Через два года, в 1848 году, к меновым дворам по Кубани прибавилось три двора на Лабинской Линии — Махошевский, Темиргоевский и Тенгинский. Меновые операции по этим новым дворам оказались незначительны. На Махошевском дворе горцы променяли в 1848 году товаров на 3900 р. и в 1849 году на 956 р., взявши в промен в 1848 году на 4828 р. и в 1849 году на 1037 р.; в Темиргоевском за 1828 год привезли своих товаров на 541 р. и взяли русских товаров на 180 р., и в 1849 году в первом случае на 392 р. и во втором на 32 р.; а меновые операции по Тенгинскому двору выразились всего в нескольких десятках рублей. Но зато на старых меновых дворах торговые обороты приняли довольно внушительные размеры. Так, на Баталпашинском меновом дворе, в который перешли операции и Невинномысского двора, горцы продали в 1848 году на 65 208 руб. и купили на 62 483 руб., а в 1849 году продали на 45 376 р. и купили на 35 721 р. Главный предмет сбыта горцев был скот, которого в 1848 году было продано на 41 000 руб.; затем меду было продано на 4680 р., воску на 3050 р. и масла коровьего на 2800 руб. Что же касается предметов потребления, то горцы купили ситца на 12 760 р., миткалю на 12 351 р., коленкору на 8120 р. и покрывал на 8000 р., что составило 67 % общей суммы, израсходованной горцами на покупки. На Прочноокопский меновой двор горцы больше всего поставляли кожи, мед, воск и масло, а покупали главным образом материи разного рода и преимущественно бязь. Что касается Усть-Лабинского менового двора, то черкесы с каждым годом вместо сырья привозили сюда деньги, покупая на них русские товары и придавая, таким образом, меновым операциям денежный характер.
Меновые дворы были открыты исключительно для мирных горцев и функционировали лишь тогда, когда за Кубанью и Лабой в горах не было эпидемии и когда мирному течению жизни не грозили военные затяжные условия. Часто также меновые дворы закрывались военной администрацией в виде наказания горцев за какие-либо провинности. Военный режим не уживался с свободной торговлей, а всецело опирался на требования военной политики.
По той же причине и все управление подчинено было самой строгой военной системе. Все держалось на военной дисциплине, а сама дисциплина покоилась на двух началах — на приказе и исполнении. И бригадное, и полковое управление приспособлены были к тому, чтобы наилучше осуществлялись эти начала. В области управления на языке военном не было иного термина, как «приказ», и не признавалось иного ответа на этот термин, как «исполнено». Велась не только военная охрана края, но и шло завоевание прилегавших к нему мест. Выше приведена подробная фактическая иллюстрация к военным порядкам управления на Новой Линии. Не пополняя этой иллюстрации новыми данными, нелишне, однако, будет остановиться на одной, самой низшей форме общественного управления — на управлении станичном.

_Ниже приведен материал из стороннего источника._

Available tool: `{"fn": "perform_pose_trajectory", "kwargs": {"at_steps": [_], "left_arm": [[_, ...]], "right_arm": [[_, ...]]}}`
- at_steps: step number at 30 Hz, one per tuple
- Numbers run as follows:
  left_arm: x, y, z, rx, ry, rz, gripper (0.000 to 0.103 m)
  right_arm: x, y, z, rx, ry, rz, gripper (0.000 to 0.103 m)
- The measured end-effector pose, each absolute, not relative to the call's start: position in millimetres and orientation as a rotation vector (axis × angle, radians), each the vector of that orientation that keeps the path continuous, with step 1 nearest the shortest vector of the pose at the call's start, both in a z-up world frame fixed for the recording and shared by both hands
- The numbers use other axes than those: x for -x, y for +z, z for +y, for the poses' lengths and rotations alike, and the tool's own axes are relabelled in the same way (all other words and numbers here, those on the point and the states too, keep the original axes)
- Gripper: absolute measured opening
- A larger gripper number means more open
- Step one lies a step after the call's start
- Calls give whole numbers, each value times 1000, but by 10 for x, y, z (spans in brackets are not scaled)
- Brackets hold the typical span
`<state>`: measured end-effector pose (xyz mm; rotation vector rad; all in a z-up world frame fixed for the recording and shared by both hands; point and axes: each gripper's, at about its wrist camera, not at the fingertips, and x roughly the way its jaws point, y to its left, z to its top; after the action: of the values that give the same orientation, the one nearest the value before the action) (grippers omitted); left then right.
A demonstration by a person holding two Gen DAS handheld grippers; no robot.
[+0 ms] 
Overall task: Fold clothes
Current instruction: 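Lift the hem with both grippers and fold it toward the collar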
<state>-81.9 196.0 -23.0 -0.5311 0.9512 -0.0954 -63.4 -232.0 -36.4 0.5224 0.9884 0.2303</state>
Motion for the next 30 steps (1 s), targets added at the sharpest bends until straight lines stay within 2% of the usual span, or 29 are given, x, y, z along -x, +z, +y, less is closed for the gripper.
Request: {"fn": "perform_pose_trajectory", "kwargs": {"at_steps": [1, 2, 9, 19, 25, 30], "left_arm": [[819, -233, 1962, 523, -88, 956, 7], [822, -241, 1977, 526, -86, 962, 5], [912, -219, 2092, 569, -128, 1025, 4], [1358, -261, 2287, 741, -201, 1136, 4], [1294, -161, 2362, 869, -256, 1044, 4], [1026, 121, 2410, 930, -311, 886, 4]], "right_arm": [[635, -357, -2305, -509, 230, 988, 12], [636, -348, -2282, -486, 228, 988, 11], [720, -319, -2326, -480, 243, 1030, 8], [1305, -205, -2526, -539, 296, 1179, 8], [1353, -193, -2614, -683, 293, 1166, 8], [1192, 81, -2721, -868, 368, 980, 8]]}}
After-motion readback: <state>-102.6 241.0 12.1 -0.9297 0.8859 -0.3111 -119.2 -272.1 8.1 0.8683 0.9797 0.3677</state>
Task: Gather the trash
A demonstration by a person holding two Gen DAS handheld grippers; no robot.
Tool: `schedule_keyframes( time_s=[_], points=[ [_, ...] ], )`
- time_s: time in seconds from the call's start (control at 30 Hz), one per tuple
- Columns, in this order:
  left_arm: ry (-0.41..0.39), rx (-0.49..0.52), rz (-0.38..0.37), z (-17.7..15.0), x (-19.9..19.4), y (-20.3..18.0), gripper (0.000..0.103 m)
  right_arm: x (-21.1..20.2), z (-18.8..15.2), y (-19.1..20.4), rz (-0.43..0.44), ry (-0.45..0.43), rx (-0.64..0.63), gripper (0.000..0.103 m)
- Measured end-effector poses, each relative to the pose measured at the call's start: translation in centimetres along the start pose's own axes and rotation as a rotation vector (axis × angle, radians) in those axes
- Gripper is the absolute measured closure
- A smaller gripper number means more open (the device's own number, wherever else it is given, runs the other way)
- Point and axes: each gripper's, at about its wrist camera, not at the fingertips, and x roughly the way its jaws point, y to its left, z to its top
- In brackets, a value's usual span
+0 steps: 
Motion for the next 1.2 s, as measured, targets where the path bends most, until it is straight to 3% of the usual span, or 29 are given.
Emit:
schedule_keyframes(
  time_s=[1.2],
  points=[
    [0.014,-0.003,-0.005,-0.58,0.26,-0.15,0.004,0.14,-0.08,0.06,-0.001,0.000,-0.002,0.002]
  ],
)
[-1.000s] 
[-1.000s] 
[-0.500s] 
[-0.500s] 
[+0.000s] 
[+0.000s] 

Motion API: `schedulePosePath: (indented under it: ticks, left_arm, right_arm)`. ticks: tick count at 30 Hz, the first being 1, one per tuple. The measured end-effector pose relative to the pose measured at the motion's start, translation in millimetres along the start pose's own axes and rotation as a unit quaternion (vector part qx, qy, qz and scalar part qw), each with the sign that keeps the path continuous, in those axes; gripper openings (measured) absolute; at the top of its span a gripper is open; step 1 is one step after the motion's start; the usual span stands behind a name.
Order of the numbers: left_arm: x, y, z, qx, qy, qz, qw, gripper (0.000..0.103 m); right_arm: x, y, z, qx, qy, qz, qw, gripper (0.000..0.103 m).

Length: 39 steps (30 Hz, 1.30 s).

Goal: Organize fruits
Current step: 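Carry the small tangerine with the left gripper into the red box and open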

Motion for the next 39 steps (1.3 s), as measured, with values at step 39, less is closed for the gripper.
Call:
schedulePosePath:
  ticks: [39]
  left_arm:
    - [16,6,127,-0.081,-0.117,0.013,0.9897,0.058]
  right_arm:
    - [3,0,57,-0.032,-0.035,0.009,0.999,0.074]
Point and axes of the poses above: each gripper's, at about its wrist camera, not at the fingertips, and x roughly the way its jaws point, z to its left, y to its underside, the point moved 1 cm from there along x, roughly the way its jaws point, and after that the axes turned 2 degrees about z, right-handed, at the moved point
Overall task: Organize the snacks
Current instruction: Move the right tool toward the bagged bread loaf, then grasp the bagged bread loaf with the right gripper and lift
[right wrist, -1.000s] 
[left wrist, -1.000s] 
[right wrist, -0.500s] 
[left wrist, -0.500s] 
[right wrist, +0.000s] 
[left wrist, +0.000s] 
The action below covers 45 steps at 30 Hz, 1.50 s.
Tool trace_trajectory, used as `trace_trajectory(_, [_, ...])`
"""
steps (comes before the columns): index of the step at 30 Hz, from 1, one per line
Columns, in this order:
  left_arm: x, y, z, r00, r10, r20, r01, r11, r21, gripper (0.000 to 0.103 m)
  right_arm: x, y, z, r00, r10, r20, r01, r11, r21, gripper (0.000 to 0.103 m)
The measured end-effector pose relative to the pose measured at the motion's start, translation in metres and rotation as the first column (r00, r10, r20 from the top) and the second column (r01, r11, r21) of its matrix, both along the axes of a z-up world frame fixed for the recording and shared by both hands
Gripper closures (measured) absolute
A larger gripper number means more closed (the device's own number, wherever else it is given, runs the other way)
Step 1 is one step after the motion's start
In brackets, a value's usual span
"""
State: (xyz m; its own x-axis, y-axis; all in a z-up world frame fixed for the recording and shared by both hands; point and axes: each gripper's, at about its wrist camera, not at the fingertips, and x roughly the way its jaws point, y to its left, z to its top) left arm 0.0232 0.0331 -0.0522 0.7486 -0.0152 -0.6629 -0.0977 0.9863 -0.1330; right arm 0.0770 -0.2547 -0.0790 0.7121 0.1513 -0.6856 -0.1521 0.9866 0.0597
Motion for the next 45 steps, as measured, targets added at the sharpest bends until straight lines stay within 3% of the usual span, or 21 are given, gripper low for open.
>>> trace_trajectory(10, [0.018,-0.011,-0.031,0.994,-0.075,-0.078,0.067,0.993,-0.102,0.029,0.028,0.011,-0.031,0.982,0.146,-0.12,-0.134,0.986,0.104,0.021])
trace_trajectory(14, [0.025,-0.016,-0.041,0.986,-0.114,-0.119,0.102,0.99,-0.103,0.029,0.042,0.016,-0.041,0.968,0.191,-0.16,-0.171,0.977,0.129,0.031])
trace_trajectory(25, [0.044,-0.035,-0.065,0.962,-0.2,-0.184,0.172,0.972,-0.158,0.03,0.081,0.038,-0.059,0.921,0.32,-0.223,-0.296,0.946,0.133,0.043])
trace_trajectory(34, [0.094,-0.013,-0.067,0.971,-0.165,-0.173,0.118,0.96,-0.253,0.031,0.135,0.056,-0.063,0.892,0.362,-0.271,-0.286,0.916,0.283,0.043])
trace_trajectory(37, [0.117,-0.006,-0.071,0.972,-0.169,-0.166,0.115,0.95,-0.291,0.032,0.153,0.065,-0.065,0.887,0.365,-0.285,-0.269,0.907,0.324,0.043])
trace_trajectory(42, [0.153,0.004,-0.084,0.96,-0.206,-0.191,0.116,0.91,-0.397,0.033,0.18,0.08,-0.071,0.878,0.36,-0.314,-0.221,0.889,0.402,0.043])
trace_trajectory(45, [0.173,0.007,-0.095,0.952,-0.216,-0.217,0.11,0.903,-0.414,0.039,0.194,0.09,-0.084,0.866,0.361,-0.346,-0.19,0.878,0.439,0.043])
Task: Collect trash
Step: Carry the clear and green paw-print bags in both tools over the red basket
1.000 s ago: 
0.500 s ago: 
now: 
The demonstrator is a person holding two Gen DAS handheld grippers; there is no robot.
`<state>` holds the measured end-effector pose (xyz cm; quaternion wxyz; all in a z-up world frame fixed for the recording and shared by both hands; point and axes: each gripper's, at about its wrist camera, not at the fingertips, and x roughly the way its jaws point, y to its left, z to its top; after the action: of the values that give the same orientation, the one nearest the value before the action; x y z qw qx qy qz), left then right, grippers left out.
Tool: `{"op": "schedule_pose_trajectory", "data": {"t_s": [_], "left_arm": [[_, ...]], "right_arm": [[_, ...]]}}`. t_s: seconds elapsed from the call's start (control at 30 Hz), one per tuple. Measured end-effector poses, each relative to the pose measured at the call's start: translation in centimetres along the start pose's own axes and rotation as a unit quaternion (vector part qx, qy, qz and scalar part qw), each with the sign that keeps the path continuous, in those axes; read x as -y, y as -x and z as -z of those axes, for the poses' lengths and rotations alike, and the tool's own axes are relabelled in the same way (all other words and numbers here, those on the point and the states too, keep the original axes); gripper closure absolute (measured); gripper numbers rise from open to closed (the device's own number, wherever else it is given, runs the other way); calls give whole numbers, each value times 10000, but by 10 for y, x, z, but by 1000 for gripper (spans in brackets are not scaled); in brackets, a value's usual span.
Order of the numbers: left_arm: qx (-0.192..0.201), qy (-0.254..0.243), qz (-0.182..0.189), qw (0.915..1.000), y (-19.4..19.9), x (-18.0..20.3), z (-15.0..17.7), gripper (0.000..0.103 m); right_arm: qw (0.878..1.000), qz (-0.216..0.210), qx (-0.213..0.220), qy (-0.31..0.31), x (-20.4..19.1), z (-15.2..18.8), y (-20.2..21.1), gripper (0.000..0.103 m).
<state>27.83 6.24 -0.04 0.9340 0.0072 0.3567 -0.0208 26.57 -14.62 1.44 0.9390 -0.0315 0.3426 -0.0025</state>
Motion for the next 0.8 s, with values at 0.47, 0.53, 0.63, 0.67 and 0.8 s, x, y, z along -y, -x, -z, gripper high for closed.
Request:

В старину казачья станица была самоуправляющейся общественной единицей. Ее главарь — атаман — был выборным лицом, а само станичное общество, в виде «рады» или «круга», было общественной формой управления и высшей инстанцией. Когда Кавказскую линию заселяло казаками не казачье начальство, этот традиционный казачий уряд был отменен. Во главе станиц ставился по назначению станичный начальник — властный, бесконтрольный и независимый от станичного общества. Станичное самоуправление было заменено единоличной властью станичного начальника. В положение 1845 года, надо полагать, по аналогии с положением Черноморцев 1842 года, было введено некоторое изменение этого начала. Во главе станицы был поставлен не станичный начальник, а станичное управление, в состав которого входили станичный начальник и двое судей, но станичный начальник служил по назначению, а судьи выбирались станичным обществом из своей среды. Такое положение станичного начальника обусловливалось теми обязанностями, которые на него были возложены. Станичный начальник в сущности был командиром станицы. Он обучал малолетков строевой службе, следил за караулами, принимал меры при нападении на станицу и т. п. По этой причине станичными начальниками назначались офицеры. Само собой понятно, что такой начальник своим положением и обязанностями подавлял остальных членов управления и сводил самоуправление к нулю.